| DESCRIPTION OF THE TASK |
Look for the word "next" in the entries and copy every line where it shows up.

| DATA FOR THIS EXERCISE |
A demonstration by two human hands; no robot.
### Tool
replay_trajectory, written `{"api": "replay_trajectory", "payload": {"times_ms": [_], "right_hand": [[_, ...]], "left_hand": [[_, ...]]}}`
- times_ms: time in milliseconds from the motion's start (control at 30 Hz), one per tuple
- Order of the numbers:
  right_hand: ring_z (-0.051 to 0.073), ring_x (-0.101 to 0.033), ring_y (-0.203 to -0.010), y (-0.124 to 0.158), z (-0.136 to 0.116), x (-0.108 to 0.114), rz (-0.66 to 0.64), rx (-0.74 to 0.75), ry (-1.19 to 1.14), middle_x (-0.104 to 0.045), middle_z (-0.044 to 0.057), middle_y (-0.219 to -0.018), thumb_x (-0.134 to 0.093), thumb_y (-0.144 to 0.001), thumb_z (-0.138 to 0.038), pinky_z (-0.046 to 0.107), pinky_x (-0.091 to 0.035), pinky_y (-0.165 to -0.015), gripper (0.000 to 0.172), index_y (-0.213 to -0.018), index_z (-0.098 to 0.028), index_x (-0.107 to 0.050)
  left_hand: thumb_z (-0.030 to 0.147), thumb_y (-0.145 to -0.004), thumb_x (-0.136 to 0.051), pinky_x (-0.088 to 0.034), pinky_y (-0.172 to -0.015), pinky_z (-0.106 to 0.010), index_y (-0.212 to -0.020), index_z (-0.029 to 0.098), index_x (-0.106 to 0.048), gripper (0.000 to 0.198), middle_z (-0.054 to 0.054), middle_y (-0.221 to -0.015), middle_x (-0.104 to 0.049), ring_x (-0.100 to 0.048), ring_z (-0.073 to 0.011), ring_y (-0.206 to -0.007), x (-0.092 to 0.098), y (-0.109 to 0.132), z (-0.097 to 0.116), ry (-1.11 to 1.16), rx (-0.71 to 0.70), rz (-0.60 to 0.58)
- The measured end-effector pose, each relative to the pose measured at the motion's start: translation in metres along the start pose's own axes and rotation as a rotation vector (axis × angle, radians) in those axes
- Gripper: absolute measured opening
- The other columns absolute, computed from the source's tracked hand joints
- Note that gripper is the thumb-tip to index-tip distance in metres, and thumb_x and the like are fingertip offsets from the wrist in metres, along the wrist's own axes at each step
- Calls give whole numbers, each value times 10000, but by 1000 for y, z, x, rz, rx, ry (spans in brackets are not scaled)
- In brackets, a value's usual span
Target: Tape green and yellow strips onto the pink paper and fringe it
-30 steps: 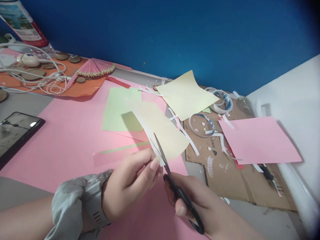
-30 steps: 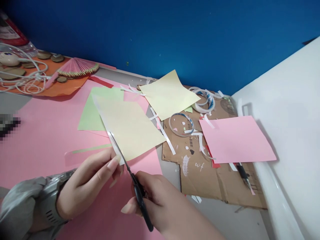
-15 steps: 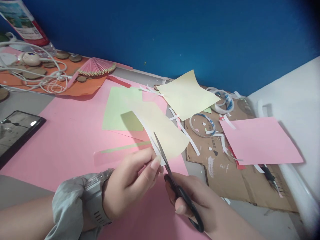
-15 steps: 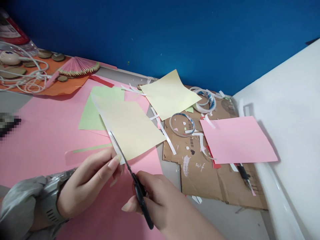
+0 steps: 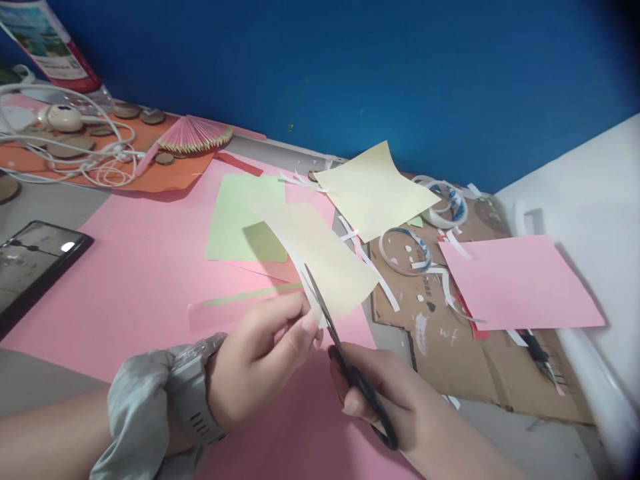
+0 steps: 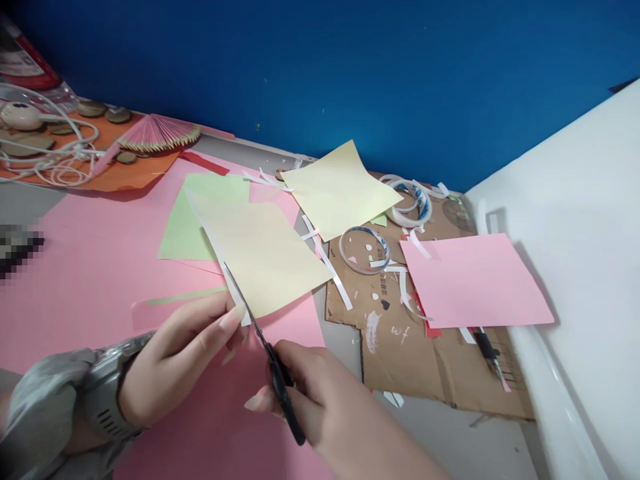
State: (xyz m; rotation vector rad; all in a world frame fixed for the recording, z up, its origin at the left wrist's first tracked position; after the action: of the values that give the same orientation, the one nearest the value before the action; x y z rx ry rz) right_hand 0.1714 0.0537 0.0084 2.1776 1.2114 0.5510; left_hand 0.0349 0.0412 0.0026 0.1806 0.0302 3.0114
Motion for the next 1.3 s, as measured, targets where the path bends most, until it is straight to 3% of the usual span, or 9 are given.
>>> {"api": "replay_trajectory", "payload": {"times_ms": [167,400,600,767,933,1200,1300], "right_hand": [[99,-385,-579,-1,-5,0,-13,-59,4,-436,-44,-625,-588,-809,-348,205,-327,-547,273,-665,-191,-418],[152,-528,-688,5,-3,2,19,-110,43,-602,-4,-714,-505,-824,-234,235,-397,-635,114,-720,-200,-474],[197,-592,-791,4,2,2,147,-97,82,-642,20,-783,-486,-836,-257,279,-429,-713,86,-771,-205,-508],[146,-522,-666,3,0,-1,32,-98,1,-585,-2,-713,-557,-823,-367,243,-409,-639,216,-728,-203,-455],[107,-374,-583,6,7,0,-22,-39,-42,-459,-24,-677,-581,-783,-545,214,-353,-541,356,-812,-193,-533],[111,-330,-570,14,10,3,0,-74,-25,-423,-27,-672,-551,-811,-516,236,-357,-558,309,-871,-213,-568],[107,-331,-556,11,16,2,1,-72,-16,-421,-31,-658,-578,-793,-513,232,-353,-534,307,-855,-213,-562]], "left_hand": [[312,-946,-345,-337,-547,-238,-663,186,-430,321,33,-601,-445,-414,-96,-552,11,-3,-2,11,12,71],[335,-943,-361,-336,-562,-260,-685,194,-404,297,43,-585,-413,-425,-105,-554,21,-5,-9,-53,74,168],[301,-933,-390,-303,-504,-241,-662,195,-390,291,56,-540,-428,-371,-86,-475,21,-8,-11,-136,115,221],[392,-935,-385,-359,-530,-241,-696,196,-416,311,40,-560,-479,-469,-102,-524,17,-8,-13,-22,99,158],[384,-941,-380,-379,-539,-233,-702,194,-417,307,37,-579,-502,-474,-93,-533,15,-9,-12,-4,73,110],[383,-947,-370,-366,-532,-233,-692,191,-404,321,47,-562,-485,-457,-83,-510,12,-9,-11,18,88,74],[375,-949,-375,-367,-539,-235,-698,196,-399,309,51,-570,-468,-446,-83,-517,17,-10,-11,44,62,166]]}}
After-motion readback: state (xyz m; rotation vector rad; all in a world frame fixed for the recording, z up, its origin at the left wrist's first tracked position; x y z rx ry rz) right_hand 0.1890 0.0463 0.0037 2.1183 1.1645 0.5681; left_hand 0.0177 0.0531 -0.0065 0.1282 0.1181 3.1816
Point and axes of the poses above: each hand's wrist, its own y-axis away from the middle knuckle, its own x-axis out of the back of the hand, z = x × y, the point moved 5 cm from there along -y, towards the middle knuckle
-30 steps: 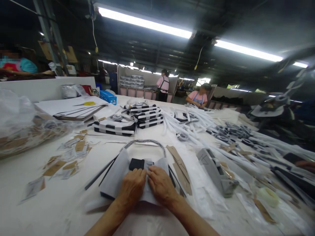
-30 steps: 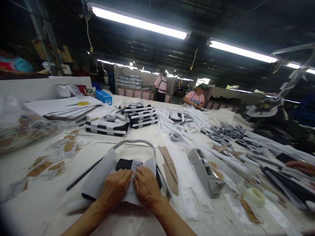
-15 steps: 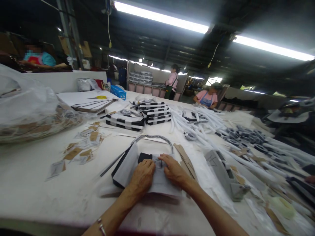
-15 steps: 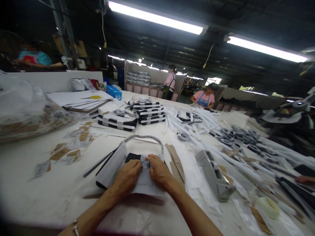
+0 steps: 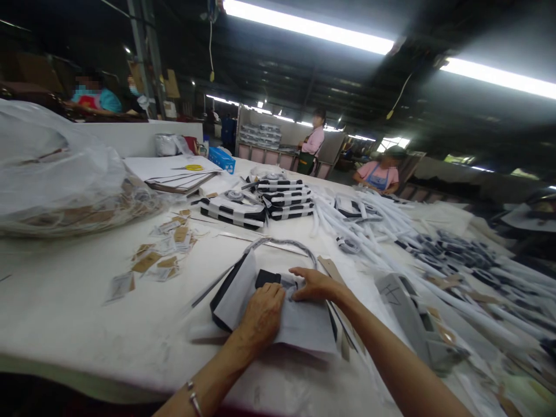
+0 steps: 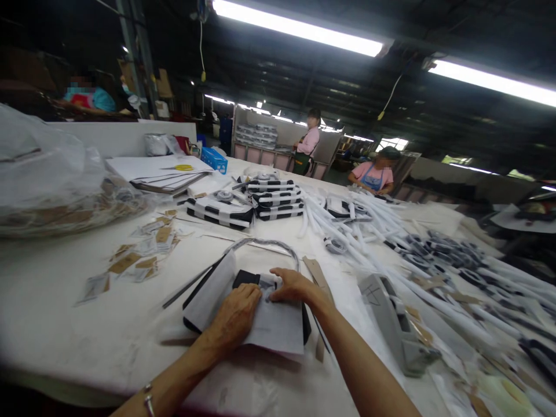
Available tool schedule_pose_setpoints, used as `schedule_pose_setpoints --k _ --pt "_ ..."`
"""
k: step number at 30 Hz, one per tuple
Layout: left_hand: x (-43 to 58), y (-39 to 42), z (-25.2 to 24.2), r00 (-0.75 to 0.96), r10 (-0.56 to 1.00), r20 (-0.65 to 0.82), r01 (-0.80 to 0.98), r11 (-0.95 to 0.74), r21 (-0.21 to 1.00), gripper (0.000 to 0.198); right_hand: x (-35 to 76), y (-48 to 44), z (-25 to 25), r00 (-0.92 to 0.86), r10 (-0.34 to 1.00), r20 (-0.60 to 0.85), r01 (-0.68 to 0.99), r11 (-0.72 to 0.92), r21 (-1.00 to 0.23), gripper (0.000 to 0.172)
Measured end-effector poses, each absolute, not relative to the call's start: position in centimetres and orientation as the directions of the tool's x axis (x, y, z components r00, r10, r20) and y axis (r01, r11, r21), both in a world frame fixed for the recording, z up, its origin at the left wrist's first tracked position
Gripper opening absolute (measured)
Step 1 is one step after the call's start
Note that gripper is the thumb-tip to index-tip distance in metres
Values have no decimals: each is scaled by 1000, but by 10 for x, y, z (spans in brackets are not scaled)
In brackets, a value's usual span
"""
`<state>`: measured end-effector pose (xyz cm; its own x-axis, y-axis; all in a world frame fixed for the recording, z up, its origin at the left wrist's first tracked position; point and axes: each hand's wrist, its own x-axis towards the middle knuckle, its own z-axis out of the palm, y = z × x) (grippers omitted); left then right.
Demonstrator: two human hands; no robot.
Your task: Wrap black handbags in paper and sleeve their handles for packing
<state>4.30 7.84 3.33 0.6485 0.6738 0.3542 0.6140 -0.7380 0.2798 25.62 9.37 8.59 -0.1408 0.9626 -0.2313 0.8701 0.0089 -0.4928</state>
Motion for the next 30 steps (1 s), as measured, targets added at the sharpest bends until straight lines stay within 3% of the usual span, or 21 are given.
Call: schedule_pose_setpoints --k 4,9,14,23,27,30 --pt "42 77 33 641 675 364 599 -737 312 24 258 93 87 -212 944 -252 822 33 -568 75" --pt "40 77 37 667 653 358 577 -757 306 27 265 95 94 -289 903 -319 786 33 -618 86" --pt "38 79 41 708 611 354 556 -791 254 54 265 99 87 -292 895 -337 793 29 -609 93" --pt "39 81 39 717 620 319 556 -784 277 65 251 107 64 -120 988 -100 789 34 -613 36" --pt "39 79 39 689 654 313 578 -756 308 62 248 111 66 -66 998 -14 789 44 -612 23" --pt "39 79 37 666 671 326 597 -741 306 57 253 112 67 -15 999 35 773 34 -633 23"
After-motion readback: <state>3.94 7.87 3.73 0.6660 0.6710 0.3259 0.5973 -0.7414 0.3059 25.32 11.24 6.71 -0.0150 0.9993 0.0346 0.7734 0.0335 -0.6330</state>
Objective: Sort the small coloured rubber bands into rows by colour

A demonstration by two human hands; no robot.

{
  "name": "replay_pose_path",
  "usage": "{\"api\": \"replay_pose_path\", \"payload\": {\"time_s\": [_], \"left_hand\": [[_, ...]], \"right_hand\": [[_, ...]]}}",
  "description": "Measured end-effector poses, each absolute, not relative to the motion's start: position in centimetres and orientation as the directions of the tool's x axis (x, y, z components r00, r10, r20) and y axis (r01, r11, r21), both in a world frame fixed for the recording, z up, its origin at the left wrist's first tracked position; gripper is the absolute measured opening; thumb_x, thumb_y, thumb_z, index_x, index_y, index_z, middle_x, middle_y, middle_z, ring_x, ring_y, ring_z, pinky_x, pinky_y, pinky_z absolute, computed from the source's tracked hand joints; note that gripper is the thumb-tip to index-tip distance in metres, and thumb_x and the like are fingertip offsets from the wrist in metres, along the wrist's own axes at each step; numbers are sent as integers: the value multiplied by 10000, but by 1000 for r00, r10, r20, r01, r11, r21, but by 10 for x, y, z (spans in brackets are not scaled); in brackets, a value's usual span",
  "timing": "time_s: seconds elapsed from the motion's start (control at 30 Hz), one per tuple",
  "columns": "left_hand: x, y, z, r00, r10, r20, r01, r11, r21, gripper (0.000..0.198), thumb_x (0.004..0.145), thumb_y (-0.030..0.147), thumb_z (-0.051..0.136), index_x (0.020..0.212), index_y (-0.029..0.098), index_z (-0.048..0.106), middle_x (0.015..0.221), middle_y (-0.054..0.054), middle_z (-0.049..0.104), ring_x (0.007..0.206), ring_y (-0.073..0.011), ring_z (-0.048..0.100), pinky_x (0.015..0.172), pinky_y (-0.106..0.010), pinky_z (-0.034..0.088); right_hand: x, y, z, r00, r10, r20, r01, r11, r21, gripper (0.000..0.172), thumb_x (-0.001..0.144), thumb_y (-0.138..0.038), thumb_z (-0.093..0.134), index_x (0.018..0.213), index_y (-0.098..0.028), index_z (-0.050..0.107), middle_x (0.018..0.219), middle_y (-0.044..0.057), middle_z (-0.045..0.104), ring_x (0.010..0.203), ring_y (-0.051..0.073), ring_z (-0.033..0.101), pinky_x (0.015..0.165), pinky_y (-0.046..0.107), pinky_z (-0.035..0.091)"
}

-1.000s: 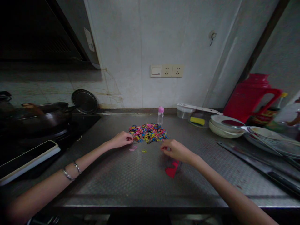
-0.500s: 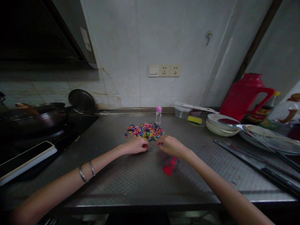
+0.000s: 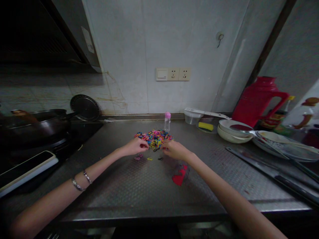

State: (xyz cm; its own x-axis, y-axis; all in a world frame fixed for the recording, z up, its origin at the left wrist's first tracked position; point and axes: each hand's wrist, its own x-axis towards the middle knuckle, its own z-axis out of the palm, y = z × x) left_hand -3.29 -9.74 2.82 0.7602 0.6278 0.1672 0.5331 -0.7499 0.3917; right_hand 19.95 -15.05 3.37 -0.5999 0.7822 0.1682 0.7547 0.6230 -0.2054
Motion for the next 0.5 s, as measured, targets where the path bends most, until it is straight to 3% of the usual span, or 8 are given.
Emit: {"api": "replay_pose_path", "payload": {"time_s": [0.2, 0.5], "left_hand": [[-75, -79, 36, 650, 742, 164, 589, -628, 509, 234, 720, 243, 528, 818, 100, 685, 722, -39, 663, 634, -112, 545, 600, -194, 379], [-112, -75, 29, 587, 800, 127, 594, -532, 603, 236, 713, 264, 519, 784, 106, 680, 726, -46, 668, 658, -123, 561, 630, -211, 406]], "right_hand": [[176, -130, 28, -622, 776, 103, 764, 630, -137, 291, 772, -163, 465, 1020, -194, 615, 987, 65, 601, 893, 161, 554, 759, 234, 400], [162, -127, 28, -584, 809, 64, 812, 581, 53, 202, 782, -170, 453, 859, -164, 639, 948, 97, 599, 775, 174, 589, 588, 209, 390]]}}
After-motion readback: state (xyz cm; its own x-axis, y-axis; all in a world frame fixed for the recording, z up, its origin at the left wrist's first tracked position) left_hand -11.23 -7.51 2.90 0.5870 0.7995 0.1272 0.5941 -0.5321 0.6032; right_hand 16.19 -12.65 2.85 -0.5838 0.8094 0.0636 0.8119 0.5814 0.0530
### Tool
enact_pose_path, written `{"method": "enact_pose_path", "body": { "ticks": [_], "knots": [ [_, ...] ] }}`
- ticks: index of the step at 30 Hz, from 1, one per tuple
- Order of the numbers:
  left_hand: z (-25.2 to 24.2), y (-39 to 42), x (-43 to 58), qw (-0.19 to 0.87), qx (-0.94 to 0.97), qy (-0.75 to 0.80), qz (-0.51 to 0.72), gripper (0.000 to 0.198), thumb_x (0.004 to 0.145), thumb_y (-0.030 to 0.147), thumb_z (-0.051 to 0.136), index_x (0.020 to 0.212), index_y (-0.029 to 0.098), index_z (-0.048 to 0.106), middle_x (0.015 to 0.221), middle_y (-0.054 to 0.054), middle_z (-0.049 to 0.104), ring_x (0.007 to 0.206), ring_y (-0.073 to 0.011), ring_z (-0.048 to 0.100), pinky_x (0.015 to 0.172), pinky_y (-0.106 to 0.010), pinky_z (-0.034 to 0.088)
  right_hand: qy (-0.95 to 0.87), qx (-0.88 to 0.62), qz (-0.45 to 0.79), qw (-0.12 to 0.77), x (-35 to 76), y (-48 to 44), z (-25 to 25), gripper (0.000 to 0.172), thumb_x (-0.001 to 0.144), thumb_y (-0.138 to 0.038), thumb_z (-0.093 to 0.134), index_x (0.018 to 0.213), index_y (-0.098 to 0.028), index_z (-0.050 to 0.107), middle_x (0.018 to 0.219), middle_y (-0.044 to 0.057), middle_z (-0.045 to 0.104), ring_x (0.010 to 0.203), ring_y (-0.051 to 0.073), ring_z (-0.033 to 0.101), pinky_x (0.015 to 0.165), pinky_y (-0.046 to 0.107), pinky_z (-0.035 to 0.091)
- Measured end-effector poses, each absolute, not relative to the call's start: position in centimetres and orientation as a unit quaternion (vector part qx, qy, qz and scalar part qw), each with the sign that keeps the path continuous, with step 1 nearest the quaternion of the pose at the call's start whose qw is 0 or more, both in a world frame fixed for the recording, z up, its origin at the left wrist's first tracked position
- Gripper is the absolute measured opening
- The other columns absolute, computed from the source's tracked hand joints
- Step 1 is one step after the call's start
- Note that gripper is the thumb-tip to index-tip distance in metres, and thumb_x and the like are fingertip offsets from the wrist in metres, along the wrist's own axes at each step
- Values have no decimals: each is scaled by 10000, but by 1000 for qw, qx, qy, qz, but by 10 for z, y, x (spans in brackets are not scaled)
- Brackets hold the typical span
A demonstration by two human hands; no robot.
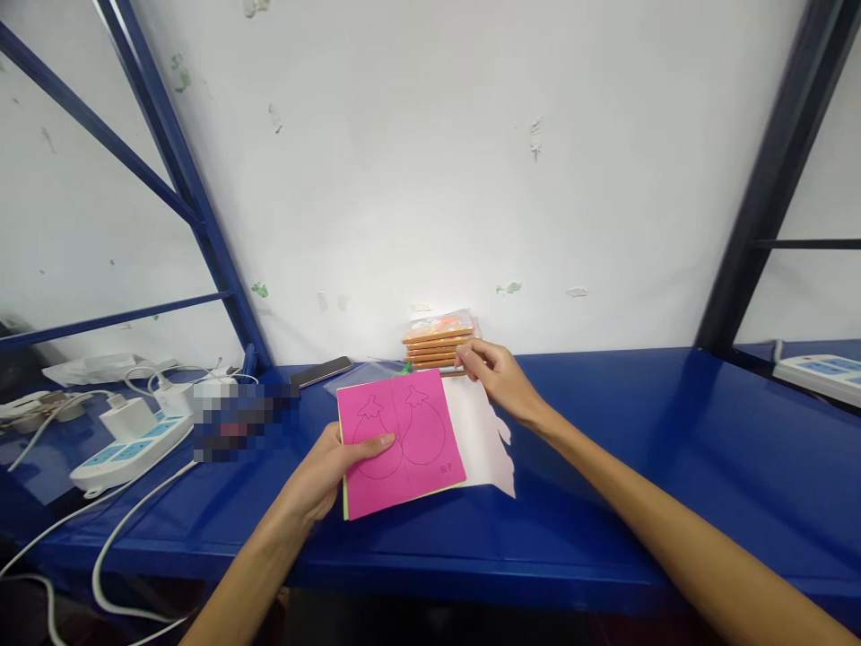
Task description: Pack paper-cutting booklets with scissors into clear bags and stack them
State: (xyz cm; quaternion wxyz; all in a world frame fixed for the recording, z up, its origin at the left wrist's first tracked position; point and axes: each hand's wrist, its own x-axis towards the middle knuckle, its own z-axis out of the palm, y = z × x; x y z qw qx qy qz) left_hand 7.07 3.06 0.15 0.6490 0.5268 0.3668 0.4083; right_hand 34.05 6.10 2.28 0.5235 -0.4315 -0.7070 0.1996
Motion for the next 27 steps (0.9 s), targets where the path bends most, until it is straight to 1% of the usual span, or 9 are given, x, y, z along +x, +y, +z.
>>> {"method": "enact_pose_path", "body": {
  "ticks": [5,7,9,11,14,19,22,24,27],
  "knots": [
    [1,29,73,638,530,356,430,448,705,315,889,1075,96,760,1030,-163,796,921,-318,763,820,-389,615,-699,-352,327,530,327,51,23,319,1001,-492,492,1129,-244,646,841,-13,580,446,79,453,417,254,385],
    [4,29,71,620,534,357,450,471,705,337,889,1088,101,753,1038,-160,794,928,-326,760,827,-411,614,-664,-354,294,589,329,52,23,297,987,-473,539,1188,-268,618,897,-14,612,448,68,428,414,243,371],
    [8,30,67,590,545,358,476,499,700,350,892,1112,111,743,1073,-152,790,948,-332,754,845,-430,609,-646,-378,261,609,332,54,24,319,964,-494,583,1193,-275,613,958,5,650,564,101,535,454,238,407],
    [12,32,62,553,562,361,498,499,705,365,886,1116,122,739,1103,-140,785,980,-331,745,861,-429,604,-666,-386,314,556,334,56,21,407,914,-515,655,1242,-279,603,1089,41,686,861,183,670,608,267,524],
    [11,36,59,496,610,366,497,446,733,394,859,1070,125,746,1103,-127,784,1013,-325,731,879,-404,590,-695,-330,473,429,327,58,10,599,801,-441,804,1325,-263,573,1223,68,709,1165,251,653,949,398,550],
    [2,42,63,433,684,376,451,423,785,403,804,1104,142,707,1148,-124,761,1090,-317,698,950,-391,548,-671,-323,552,377,307,58,-15,489,736,-399,860,1142,-190,687,1155,83,765,1068,267,722,999,467,544],
    [1,41,67,380,655,398,517,650,724,348,854,1290,205,567,1252,-103,706,1152,-289,671,1005,-366,514,-649,-358,534,407,305,58,-17,463,727,-418,861,1101,-186,718,1126,85,779,1032,272,739,982,466,560],
    [3,38,70,397,614,405,549,817,719,348,857,1403,255,420,1271,-96,685,1114,-272,689,972,-363,533,-643,-362,529,419,306,58,-14,472,716,-410,869,1107,-189,724,1117,83,783,1027,273,743,987,469,560],
    [4,31,78,456,578,392,552,735,783,409,799,1385,251,409,1263,-102,685,1086,-276,700,928,-369,558,-644,-350,532,424,304,55,-12,465,719,-391,872,1113,-194,723,1124,78,781,1040,270,739,1003,473,549]
  ]
}}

| PROBLEM SOLUTION |
Motion for the next 1.3 s, as measured, targets where the path bends most, until it is straight to 3% of the usual span, or 9 are given.
Motion for the next 30 steps (1 s), as measured, targets added at the sharpest bends until straight lines stay within 3% of the usual span, or 21 are given.
Motion for the next 0.5 s, as measured, targets where the path bends most, until it is straight to 3% of the usual span, or 8 are given.
Motion for the next 27 steps (0.9 s), targets where the path bends most, until it is straight to 1% of the usual span, or 9 are given, x, y, z along +x, +y, +z.

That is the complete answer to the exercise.